The Bishnupriya Manipuris generally pay tribute to ancestors in Haridwar and other sacred locations during shraddha. The first day of Durga Puja, Mahalaya, which falls in October or November, is when the Bishnupriya Manipuris show tribute to their ancestors. Either at home or in a public location, Ganga Jal is served with flowers as mantras are chanted with flowers, diyas or Bartis are lit, and incense is burned. The relevant Brahmins make reference to the person’s gotra, and over time, they invoke the dead souls extending back generations and ask for their blessings. In the local temple, offerings known as “Sidda”—raw rice, pulses, spices, vegetables, etc.—are made in honour of the ancestors.

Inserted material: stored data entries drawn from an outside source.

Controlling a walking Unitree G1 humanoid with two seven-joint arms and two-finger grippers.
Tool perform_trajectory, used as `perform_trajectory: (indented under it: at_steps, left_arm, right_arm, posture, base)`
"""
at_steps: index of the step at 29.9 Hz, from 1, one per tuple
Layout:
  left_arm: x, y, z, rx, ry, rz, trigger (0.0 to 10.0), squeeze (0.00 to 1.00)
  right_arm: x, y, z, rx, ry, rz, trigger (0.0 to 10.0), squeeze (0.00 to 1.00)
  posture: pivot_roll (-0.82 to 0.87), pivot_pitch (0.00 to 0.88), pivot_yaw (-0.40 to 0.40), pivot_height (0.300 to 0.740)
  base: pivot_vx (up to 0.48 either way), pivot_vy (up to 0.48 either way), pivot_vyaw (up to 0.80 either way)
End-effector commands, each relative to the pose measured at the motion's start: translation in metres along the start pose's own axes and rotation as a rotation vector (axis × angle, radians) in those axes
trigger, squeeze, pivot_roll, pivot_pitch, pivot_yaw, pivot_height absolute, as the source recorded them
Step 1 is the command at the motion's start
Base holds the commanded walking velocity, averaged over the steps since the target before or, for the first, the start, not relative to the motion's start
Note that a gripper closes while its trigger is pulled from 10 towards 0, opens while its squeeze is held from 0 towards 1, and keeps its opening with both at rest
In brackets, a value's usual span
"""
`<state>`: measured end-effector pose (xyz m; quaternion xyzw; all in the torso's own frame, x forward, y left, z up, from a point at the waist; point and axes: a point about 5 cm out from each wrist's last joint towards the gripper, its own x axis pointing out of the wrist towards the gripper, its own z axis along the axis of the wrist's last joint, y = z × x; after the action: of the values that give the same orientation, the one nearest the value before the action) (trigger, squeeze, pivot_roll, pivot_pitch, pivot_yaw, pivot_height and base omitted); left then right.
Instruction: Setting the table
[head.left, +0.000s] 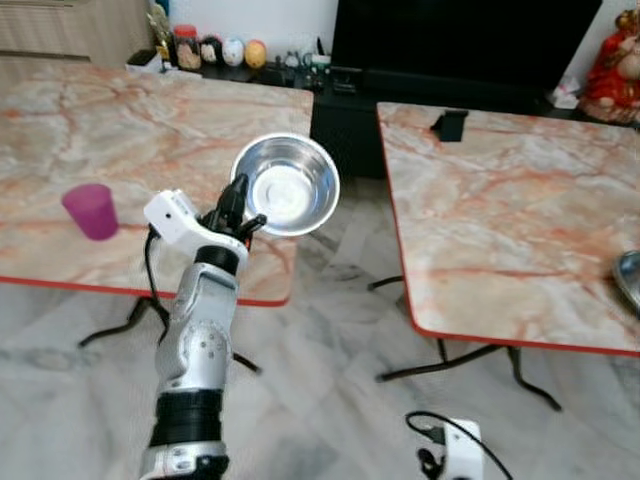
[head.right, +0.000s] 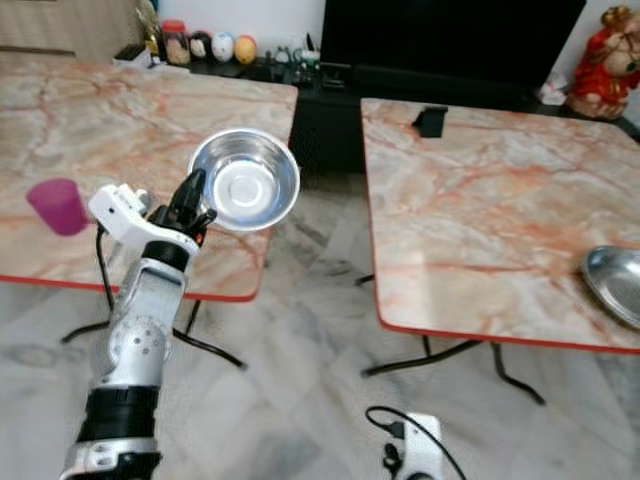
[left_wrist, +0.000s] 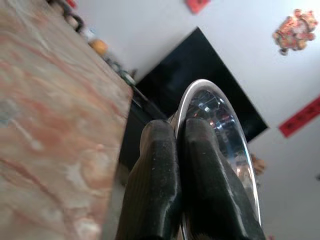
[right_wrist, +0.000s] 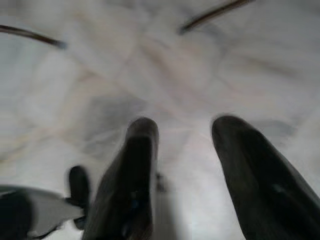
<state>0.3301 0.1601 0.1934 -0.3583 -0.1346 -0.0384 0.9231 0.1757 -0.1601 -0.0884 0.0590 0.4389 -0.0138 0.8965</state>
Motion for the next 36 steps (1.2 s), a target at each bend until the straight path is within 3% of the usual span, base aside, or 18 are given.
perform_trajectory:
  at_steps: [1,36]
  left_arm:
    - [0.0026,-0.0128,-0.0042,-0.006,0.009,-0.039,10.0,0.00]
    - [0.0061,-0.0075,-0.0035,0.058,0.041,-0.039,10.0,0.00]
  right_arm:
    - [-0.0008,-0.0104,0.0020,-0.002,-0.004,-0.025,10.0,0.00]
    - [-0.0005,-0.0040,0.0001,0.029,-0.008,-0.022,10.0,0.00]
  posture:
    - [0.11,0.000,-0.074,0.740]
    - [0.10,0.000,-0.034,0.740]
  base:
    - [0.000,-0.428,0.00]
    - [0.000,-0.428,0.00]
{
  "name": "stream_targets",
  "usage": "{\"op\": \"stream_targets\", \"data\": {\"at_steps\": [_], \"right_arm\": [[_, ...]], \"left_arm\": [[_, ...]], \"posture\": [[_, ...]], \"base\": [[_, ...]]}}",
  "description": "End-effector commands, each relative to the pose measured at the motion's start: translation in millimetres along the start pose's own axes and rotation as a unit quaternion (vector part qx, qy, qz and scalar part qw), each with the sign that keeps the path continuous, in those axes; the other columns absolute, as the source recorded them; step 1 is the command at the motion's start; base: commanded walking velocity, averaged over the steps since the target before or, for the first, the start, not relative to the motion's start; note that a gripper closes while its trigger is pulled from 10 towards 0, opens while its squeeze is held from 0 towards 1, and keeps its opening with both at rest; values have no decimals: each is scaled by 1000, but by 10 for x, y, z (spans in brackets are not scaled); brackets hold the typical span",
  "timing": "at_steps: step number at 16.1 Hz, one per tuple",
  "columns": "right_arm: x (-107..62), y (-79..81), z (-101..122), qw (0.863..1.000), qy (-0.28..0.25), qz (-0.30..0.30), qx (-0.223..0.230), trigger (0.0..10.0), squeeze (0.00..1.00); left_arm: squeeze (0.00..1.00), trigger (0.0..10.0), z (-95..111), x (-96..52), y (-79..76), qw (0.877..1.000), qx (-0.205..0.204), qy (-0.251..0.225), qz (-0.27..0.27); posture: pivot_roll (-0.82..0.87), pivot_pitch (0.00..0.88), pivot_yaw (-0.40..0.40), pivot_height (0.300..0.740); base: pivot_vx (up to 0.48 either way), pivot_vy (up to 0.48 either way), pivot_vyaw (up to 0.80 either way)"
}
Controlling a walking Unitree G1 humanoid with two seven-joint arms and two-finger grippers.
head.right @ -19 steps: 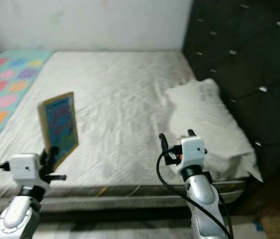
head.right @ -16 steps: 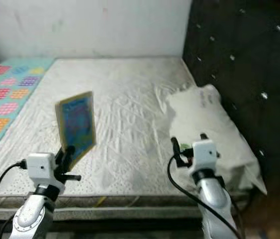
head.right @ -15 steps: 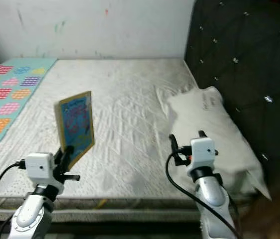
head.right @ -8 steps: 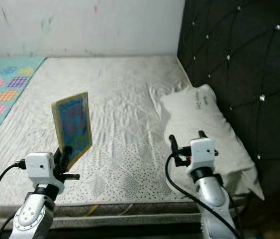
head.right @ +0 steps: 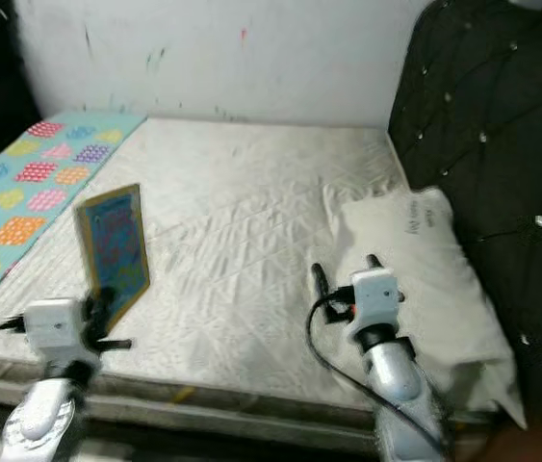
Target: Clean up the room
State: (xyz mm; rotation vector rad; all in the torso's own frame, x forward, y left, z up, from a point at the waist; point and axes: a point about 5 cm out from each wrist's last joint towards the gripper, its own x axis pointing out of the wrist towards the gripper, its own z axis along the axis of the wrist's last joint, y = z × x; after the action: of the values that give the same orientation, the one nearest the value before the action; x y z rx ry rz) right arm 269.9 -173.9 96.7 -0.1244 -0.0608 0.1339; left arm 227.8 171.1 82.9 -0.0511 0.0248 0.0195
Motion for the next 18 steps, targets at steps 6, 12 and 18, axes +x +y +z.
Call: {"op": "stream_targets", "data": {"at_steps": [6,12,18], "right_arm": [[20,-1,17,1000,-5,-4,4,10000,0],[21,-9,4,1000,-2,-7,12,10000,0],[33,-17,7,1000,-1,-6,11,10000,0]], "left_arm": [[0,10000,115,35,-15,1000,1,-29,-11],[0,10000,131,25,-53,998,-16,-36,-38],[0,10000,133,24,-72,998,-21,-39,-44]], "posture": [[-113,0,30,740],[-114,0,32,740],[-116,0,27,740]], "base": [[0,-105,0],[0,0,-477],[302,0,-75]]}}
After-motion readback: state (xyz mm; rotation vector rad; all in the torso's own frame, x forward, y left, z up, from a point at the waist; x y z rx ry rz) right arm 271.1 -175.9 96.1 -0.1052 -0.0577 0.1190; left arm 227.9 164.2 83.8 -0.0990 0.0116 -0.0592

These are employed in the process of making bhogs, which are afterward offered to the temple’s deities and the parties along with neighbors. They eat the bhog and the sweets served as “prasad.” Depending on their financial situation, many people travel to Haridwar and other holy riverside locations. Here, the Sidda is set up in a lovely arrangement of vegetables, and pulses with banana leaves and is being given to the Brahmins for preparing prasad or bhogs.

Apokpa Homa Dena

Aapokpa is also honored by the Bishnupriya Manipuris, they call it “Apokpa Dou Homa Dena.” In villages, towns, and cities prayers are held at the location of the in-house granary, or where Anna or rice grains are stored, and with lighting Barti (a unique kind of cotton-made candle) and incense. This is performed inside. The first gift is made to Apokpa, the Kuldevta of the Bishnupriya Manipuris, when they pay prayers to their ancestors during Shraddh or at a marriage ceremony at home, which is necessary in order to obtain blessings. Apokpa does not need a brahmin for his worship, as he lives in the granary house. Families arrange pujas with fruits and sweets in banana leaves.

Who is Apokpa?

Bishnupriya Manipuri is a community in the northeast, mainly in Assam, Manipur, Tripura, and Meghalaya. Today, they are scattered throughout India and various parts of the world and are descendants of Pandava Prince Arjuna and Manipuri Princess Chitrangada. During his exile, Arjuna visited the Northeast, where he married the Manipuri princess Chitrangada. Apokpa belongs to the 7th generation of Arjuna and Chitrangada. A detailed description of this is given in one of the many ‘Puranas’, the ‘Kumal Purana’.

The Vishnupriya Manipuris are probably the only Sanatani Hindu community that has never converted to either Islam or Christianity despite being attacked and tortured. 99.99% of Bishnupriya Manipuris are still Hindu.